Top of The data

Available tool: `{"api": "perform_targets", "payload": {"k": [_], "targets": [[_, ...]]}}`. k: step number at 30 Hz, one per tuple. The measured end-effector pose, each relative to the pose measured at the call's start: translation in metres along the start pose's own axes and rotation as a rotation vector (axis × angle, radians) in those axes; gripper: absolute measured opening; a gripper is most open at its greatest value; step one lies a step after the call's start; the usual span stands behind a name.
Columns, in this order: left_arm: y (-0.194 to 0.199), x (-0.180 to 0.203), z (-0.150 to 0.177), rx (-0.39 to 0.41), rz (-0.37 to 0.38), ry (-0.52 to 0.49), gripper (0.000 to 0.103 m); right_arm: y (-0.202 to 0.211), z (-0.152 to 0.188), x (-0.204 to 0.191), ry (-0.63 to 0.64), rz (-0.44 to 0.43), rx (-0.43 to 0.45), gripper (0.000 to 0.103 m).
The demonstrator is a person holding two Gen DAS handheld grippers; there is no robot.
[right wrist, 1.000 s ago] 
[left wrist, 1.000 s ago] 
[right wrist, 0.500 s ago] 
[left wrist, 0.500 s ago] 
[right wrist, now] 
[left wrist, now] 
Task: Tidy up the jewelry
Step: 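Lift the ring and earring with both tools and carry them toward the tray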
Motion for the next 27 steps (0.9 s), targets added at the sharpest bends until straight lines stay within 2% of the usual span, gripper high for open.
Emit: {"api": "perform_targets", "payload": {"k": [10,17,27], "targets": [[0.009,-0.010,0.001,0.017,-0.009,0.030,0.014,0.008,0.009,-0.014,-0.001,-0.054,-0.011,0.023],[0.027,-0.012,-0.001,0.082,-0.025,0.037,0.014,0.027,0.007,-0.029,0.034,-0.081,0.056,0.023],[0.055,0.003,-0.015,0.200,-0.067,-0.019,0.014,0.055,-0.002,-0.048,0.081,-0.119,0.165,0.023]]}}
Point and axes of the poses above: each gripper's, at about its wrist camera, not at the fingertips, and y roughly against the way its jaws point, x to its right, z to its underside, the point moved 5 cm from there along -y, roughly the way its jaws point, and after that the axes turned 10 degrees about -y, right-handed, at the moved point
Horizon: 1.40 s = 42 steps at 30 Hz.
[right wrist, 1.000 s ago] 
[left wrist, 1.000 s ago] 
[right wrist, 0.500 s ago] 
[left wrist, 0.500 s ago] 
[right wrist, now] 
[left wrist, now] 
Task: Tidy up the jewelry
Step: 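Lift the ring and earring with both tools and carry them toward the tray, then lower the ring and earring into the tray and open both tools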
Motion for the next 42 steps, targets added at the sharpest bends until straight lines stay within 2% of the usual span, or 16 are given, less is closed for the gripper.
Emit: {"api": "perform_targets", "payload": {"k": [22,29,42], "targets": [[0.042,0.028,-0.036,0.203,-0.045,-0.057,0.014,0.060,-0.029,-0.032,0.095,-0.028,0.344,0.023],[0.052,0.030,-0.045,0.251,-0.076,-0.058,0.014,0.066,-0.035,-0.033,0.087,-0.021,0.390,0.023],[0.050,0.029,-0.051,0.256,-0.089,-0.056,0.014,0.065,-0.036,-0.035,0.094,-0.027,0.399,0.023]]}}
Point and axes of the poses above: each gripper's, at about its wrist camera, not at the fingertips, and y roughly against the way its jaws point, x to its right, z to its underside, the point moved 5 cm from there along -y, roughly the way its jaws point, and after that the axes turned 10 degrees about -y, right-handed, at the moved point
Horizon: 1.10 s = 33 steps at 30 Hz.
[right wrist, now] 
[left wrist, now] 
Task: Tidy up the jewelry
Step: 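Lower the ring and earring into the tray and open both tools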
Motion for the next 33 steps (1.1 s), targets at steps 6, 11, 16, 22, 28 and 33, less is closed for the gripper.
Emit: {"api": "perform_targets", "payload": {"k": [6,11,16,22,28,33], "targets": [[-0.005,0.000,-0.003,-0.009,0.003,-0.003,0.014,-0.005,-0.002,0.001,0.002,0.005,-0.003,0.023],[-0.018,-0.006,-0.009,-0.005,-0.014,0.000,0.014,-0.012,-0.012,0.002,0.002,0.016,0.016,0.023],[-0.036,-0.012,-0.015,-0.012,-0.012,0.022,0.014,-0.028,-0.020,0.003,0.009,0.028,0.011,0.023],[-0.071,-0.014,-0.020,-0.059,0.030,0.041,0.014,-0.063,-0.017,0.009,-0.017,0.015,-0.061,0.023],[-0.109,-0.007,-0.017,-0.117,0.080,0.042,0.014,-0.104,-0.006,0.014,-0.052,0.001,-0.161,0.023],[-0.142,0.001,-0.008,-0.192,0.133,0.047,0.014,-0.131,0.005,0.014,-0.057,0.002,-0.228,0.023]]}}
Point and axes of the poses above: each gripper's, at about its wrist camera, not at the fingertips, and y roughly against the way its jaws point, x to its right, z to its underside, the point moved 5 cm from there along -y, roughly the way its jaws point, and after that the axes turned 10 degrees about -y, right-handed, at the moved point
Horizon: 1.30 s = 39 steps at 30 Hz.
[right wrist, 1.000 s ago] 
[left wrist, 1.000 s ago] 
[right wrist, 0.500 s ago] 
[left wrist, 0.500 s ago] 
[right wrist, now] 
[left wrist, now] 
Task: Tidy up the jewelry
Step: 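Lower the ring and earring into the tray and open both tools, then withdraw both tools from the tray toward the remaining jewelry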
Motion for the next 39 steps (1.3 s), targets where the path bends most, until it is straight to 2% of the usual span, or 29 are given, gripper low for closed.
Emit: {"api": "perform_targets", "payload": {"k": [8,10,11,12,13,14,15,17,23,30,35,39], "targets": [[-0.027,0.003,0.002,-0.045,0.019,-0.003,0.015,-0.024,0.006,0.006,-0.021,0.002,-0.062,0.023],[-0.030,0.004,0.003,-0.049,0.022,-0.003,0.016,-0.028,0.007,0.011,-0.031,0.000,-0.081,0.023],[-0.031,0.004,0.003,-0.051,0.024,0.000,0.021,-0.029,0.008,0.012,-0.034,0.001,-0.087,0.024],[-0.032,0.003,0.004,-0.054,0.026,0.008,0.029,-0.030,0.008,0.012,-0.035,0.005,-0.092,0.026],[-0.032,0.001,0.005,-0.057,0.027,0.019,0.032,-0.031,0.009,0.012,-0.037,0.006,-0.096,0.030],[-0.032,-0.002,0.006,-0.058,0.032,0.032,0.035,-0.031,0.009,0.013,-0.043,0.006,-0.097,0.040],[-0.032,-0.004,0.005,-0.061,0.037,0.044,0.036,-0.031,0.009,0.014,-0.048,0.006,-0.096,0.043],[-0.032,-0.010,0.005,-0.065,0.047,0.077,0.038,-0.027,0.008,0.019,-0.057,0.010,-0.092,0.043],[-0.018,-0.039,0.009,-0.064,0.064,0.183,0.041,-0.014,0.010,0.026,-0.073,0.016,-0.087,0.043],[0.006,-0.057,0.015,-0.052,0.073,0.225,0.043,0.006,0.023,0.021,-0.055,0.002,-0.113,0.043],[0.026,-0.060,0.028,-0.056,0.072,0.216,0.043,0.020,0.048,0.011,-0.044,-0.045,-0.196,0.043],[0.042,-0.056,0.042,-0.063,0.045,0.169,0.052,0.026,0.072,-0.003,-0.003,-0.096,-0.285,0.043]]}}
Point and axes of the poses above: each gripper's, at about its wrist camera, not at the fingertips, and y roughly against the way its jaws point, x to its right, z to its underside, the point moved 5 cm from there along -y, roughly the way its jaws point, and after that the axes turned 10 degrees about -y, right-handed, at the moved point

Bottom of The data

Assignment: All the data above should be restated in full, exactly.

Answer area:
Available tool: `{"api": "perform_targets", "payload": {"k": [_], "targets": [[_, ...]]}}`. k: step number at 30 Hz, one per tuple. The measured end-effector pose, each relative to the pose measured at the call's start: translation in metres along the start pose's own axes and rotation as a rotation vector (axis × angle, radians) in those axes; gripper: absolute measured opening; a gripper is most open at its greatest value; step one lies a step after the call's start; the usual span stands behind a name.
Columns, in this order: left_arm: y (-0.194 to 0.199), x (-0.180 to 0.203), z (-0.150 to 0.177), rx (-0.39 to 0.41), rz (-0.37 to 0.38), ry (-0.52 to 0.49), gripper (0.000 to 0.103 m); right_arm: y (-0.202 to 0.211), z (-0.152 to 0.188), x (-0.204 to 0.191), ry (-0.63 to 0.64), rz (-0.44 to 0.43), rx (-0.43 to 0.45), gripper (0.000 to 0.103 m).
The demonstrator is a person holding two Gen DAS handheld grippers; there is no robot.
[right wrist, 1.000 s ago] 
[left wrist, 1.000 s ago] 
[right wrist, 0.500 s ago] 
[left wrist, 0.500 s ago] 
[right wrist, now] 
[left wrist, now] 
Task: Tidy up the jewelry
Step: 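Lift the ring and earring with both tools and carry them toward the tray
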Motion for the next 27 steps (0.9 s), targets added at the sharpest bends until straight lines stay within 2% of the usual span, gripper high for open.
Emit: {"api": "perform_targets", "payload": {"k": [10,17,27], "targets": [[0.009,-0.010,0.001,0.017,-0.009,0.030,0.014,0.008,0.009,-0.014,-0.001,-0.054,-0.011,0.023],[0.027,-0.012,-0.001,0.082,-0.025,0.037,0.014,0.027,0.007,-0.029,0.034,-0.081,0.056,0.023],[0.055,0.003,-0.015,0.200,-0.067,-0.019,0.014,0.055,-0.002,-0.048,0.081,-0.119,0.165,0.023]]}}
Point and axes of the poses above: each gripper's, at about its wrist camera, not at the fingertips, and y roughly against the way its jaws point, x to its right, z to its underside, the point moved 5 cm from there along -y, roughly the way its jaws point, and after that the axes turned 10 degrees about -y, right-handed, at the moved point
Horizon: 1.40 s = 42 steps at 30 Hz.
[right wrist, 1.000 s ago] 
[left wrist, 1.000 s ago] 
[right wrist, 0.500 s ago] 
[left wrist, 0.500 s ago] 
[right wrist, now] 
[left wrist, now] 
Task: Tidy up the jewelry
Step: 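Lift the ring and earring with both tools and carry them toward the tray, then lower the ring and earring into the tray and open both tools
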Motion for the next 42 steps, targets added at the sharpest bends until straight lines stay within 2% of the usual span, or 16 are given, less is closed for the gripper.
Emit: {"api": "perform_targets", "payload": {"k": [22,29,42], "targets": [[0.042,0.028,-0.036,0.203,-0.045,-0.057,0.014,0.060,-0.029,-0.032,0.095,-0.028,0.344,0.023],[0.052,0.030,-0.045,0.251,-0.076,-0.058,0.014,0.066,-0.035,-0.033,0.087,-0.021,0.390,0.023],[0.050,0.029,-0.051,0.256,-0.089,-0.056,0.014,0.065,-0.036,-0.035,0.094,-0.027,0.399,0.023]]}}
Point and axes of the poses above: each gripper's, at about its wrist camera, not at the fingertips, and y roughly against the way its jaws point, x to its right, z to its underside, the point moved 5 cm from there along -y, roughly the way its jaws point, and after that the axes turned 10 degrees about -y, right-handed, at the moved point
Horizon: 1.10 s = 33 steps at 30 Hz.
[right wrist, now] 
[left wrist, now] 
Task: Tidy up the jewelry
Step: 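Lower the ring and earring into the tray and open both tools
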Motion for the next 33 steps (1.1 s), targets at steps 6, 11, 16, 22, 28 and 33, less is closed for the gripper.
Emit: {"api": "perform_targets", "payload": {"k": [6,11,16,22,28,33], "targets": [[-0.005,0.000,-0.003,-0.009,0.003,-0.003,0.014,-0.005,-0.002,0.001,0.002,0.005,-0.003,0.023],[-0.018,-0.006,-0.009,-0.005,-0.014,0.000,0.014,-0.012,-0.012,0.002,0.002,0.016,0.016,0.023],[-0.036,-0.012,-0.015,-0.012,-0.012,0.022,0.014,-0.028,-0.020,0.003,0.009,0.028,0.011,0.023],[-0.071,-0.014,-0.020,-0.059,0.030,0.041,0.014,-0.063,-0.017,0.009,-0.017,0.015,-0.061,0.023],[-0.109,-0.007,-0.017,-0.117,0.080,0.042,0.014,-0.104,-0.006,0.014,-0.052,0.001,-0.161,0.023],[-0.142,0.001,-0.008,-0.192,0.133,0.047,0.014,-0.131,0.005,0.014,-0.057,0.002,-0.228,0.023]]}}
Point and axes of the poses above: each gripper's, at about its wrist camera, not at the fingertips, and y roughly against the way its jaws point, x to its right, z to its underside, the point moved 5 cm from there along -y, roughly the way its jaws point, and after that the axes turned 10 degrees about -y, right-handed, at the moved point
Horizon: 1.30 s = 39 steps at 30 Hz.
[right wrist, 1.000 s ago] 
[left wrist, 1.000 s ago] 
[right wrist, 0.500 s ago] 
[left wrist, 0.500 s ago] 
[right wrist, now] 
[left wrist, now] 
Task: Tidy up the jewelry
Step: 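Lower the ring and earring into the tray and open both tools, then withdraw both tools from the tray toward the remaining jewelry
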Motion for the next 39 steps (1.3 s), targets where the path bends most, until it is straight to 2% of the usual span, or 29 are given, gripper low for closed.
Emit: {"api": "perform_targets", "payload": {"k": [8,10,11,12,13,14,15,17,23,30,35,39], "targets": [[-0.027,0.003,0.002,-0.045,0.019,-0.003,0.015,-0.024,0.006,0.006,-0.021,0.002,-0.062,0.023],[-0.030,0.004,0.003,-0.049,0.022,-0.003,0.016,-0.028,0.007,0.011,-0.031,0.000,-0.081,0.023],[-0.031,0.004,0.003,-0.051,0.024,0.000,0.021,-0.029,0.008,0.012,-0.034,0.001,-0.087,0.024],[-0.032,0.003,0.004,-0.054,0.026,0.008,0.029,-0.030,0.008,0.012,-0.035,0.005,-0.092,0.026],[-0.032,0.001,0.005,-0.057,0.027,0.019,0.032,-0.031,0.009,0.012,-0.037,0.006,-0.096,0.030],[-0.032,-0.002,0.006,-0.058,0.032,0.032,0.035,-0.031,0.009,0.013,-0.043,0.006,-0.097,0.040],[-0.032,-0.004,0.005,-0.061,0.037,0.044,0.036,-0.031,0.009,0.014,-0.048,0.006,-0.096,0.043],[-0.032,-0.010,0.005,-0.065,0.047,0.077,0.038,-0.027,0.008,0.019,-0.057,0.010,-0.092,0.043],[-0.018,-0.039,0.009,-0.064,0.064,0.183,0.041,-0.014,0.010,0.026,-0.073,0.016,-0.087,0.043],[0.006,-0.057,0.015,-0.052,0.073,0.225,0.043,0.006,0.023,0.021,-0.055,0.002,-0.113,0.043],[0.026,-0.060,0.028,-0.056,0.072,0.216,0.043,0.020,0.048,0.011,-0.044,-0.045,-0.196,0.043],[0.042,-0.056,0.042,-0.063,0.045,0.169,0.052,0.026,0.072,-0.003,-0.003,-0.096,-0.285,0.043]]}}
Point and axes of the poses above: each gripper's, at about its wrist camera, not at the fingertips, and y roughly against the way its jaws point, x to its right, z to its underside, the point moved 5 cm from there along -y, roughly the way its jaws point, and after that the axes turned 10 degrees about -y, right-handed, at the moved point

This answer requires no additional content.